> _EXERCISE BRIEF_:
Looking through the listing below, state how many lines have the word "brackets" in them. Only the number should be given.

> _SUPPLIED ENTRIES_:
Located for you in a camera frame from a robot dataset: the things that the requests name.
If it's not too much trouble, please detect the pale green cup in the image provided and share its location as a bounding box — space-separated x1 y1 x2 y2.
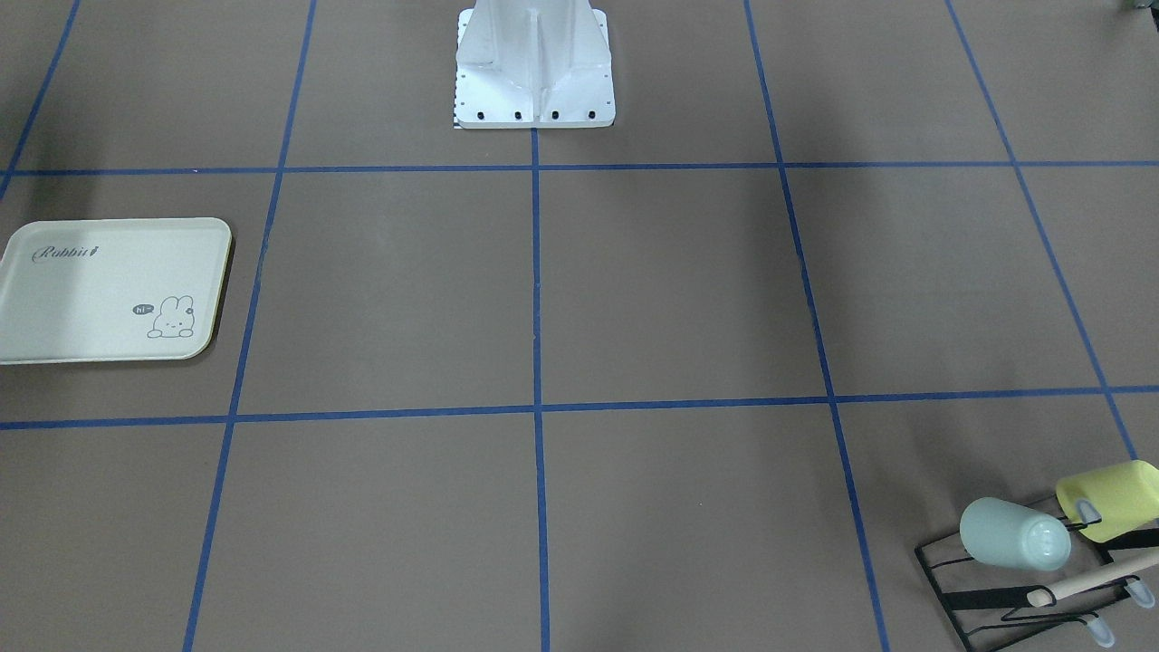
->
958 498 1072 572

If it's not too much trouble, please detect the cream rabbit tray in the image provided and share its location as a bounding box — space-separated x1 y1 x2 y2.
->
1 217 233 366

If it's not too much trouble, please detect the yellow cup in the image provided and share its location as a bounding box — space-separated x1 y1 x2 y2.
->
1055 461 1158 543

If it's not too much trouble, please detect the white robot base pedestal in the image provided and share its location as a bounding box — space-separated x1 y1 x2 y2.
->
453 1 617 129

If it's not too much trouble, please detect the black wire cup rack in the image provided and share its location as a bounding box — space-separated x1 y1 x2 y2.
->
914 527 1156 651

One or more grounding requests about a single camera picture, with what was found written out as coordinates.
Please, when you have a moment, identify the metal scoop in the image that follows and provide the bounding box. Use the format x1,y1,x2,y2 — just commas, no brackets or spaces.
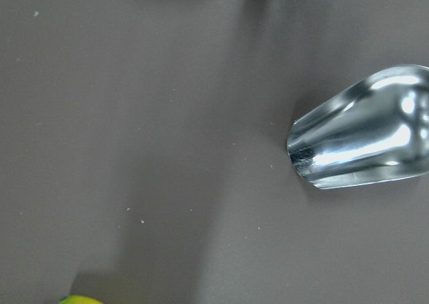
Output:
286,64,428,189

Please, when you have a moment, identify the yellow lemon lower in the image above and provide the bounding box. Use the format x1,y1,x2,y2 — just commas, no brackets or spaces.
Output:
58,295,103,304

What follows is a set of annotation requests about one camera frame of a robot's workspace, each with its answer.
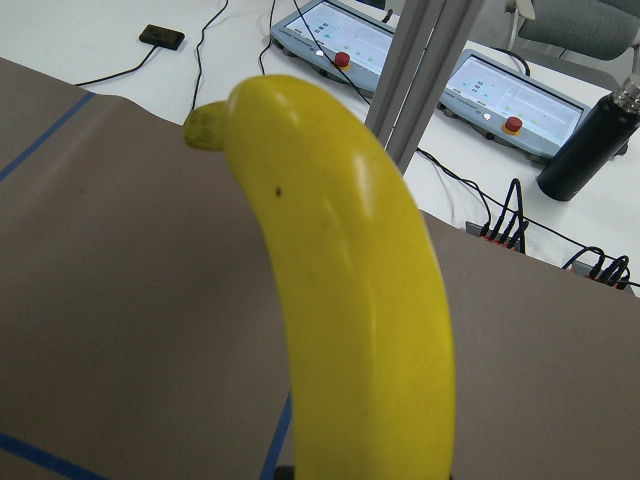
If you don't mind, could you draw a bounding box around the right teach pendant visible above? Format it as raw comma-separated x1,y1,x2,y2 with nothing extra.
438,49,591,164

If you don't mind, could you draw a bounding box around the small black device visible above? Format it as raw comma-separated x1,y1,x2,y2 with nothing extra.
138,24,185,51

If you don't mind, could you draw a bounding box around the black water bottle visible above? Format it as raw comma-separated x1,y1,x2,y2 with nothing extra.
537,73,639,201

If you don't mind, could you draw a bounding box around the teach pendant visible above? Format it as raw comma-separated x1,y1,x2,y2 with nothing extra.
438,49,591,164
271,1,395,98

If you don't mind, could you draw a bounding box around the left teach pendant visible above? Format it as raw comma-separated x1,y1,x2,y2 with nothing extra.
271,1,395,98

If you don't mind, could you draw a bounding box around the brown paper table mat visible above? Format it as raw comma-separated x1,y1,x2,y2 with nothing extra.
1,60,639,479

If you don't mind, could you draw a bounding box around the aluminium frame post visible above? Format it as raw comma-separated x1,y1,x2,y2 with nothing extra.
365,0,484,173

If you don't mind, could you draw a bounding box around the grey office chair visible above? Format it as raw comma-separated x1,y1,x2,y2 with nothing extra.
504,0,639,61

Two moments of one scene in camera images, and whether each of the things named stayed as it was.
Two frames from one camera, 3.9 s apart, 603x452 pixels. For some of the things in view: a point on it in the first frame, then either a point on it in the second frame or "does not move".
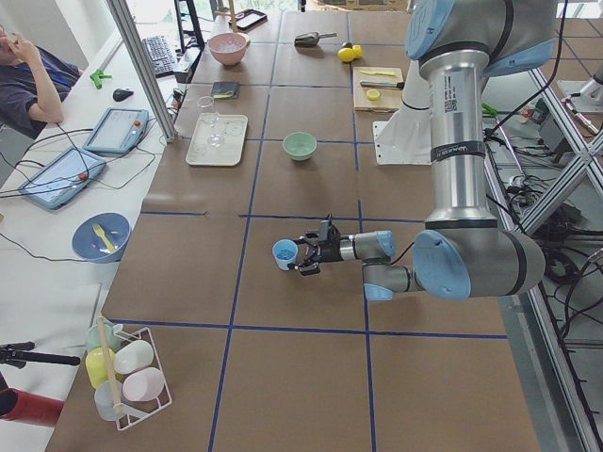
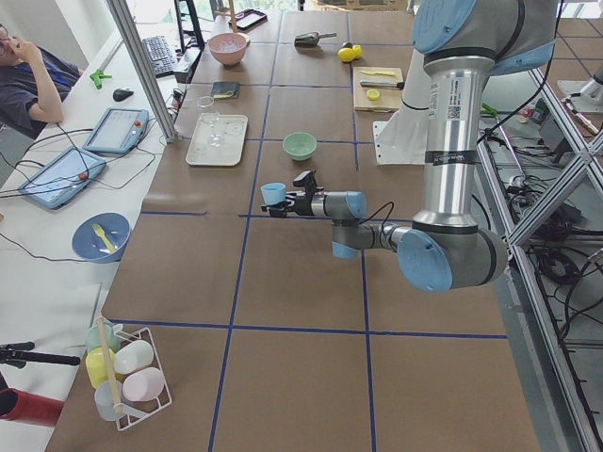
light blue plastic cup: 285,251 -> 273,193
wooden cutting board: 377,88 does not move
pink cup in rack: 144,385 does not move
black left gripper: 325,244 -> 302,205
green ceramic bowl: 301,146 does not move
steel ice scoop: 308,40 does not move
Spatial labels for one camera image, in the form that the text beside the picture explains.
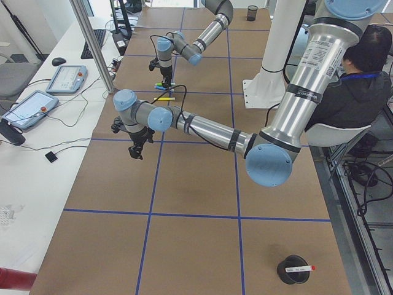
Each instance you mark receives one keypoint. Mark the white camera post with base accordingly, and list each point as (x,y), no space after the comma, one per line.
(267,87)

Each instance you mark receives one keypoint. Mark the teach pendant near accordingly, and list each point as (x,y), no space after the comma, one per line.
(33,108)

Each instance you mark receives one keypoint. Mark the black computer mouse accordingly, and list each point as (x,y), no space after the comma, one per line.
(58,61)

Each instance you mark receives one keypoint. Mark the teach pendant far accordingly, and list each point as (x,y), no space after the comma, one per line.
(67,80)

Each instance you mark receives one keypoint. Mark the teach pendant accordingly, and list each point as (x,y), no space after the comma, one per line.
(67,80)
(33,108)

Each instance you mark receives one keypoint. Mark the red object at corner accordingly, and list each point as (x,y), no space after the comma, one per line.
(17,280)

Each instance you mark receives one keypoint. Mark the seated person in black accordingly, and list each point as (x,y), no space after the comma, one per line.
(365,88)

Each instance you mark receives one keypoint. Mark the black cylindrical handle object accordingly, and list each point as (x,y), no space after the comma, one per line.
(11,134)

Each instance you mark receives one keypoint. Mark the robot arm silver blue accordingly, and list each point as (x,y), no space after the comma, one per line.
(175,42)
(270,153)

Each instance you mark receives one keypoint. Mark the aluminium frame post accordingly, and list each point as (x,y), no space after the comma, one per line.
(87,31)

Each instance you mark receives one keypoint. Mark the small black square device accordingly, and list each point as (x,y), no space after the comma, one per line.
(51,156)

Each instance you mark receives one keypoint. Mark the black mesh pen holder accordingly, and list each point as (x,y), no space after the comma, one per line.
(251,13)

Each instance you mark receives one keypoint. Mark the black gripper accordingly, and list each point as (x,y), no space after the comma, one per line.
(138,137)
(166,72)

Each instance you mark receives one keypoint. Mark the grey office chair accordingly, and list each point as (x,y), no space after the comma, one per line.
(15,77)

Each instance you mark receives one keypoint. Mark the yellow marker pen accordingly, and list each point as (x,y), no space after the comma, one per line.
(165,99)

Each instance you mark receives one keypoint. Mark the red marker pen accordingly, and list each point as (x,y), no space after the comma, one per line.
(305,268)

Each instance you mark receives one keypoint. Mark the white chair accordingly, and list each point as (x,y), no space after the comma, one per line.
(322,135)

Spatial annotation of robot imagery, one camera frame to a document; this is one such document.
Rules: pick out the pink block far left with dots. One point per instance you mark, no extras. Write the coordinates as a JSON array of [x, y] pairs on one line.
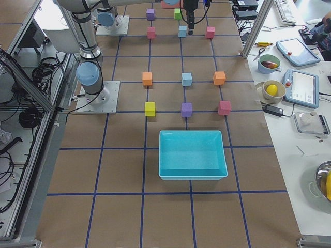
[[151, 32]]

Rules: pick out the yellow block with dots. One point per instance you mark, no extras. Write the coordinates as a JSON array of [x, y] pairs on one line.
[[150, 109]]

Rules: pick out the teach pendant tablet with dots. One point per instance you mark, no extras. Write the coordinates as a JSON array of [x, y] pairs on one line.
[[301, 88], [296, 52]]

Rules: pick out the black power adapter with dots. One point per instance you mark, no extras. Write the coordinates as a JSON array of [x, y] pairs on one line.
[[273, 110]]

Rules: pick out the beige bowl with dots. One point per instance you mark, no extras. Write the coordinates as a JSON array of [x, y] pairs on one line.
[[273, 99]]

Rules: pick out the orange block left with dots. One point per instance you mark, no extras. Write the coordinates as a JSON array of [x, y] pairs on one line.
[[147, 79]]

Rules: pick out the orange block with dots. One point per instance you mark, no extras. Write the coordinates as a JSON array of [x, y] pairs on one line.
[[147, 79], [219, 78]]

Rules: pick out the scissors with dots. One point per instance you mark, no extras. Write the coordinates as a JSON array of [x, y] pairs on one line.
[[261, 50]]

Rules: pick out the pink block far right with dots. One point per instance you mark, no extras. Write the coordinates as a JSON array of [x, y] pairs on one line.
[[210, 32]]

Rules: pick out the pink block near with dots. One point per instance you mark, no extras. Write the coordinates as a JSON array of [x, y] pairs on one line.
[[224, 107]]

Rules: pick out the orange block right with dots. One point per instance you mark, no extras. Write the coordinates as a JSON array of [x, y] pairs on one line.
[[219, 78]]

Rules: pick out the upper teach pendant tablet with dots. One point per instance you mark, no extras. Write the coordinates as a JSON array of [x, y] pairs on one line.
[[296, 52]]

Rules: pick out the aluminium frame post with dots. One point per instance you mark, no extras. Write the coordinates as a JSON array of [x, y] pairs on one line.
[[259, 21]]

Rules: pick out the lower teach pendant tablet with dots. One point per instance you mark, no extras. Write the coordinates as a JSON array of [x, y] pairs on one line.
[[301, 88]]

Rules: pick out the red box far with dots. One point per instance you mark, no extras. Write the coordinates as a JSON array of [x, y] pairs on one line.
[[172, 4]]

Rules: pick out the turquoise plastic tray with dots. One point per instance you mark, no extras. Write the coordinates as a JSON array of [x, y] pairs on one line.
[[191, 155]]

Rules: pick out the steel bowl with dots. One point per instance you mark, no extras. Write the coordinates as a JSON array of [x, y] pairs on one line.
[[322, 177]]

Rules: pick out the purple block near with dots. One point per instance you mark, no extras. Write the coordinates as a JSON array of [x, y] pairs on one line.
[[186, 109]]

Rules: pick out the purple block far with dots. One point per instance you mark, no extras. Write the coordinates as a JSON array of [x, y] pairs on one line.
[[150, 14]]

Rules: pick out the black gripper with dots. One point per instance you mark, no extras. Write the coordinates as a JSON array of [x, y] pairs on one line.
[[189, 5]]

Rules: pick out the green bowl with fruit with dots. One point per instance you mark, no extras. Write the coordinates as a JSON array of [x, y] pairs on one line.
[[268, 64]]

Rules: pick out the purple block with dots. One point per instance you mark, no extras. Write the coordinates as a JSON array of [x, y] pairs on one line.
[[150, 14], [186, 109]]

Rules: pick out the white keyboard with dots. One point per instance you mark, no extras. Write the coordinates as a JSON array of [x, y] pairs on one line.
[[284, 12]]

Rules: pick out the yellow lemon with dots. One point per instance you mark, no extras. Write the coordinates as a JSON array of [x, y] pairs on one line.
[[272, 89]]

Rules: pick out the kitchen scale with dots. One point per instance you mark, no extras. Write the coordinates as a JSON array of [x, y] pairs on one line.
[[311, 123]]

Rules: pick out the green block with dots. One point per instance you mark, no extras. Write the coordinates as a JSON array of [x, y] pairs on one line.
[[177, 14]]

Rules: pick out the light blue block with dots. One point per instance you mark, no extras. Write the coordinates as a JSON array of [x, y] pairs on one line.
[[182, 31], [186, 79]]

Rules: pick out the pink block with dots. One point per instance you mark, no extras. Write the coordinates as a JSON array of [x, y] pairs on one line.
[[151, 32], [210, 32], [224, 107]]

> _RESPONSE TO THE EXERCISE_:
2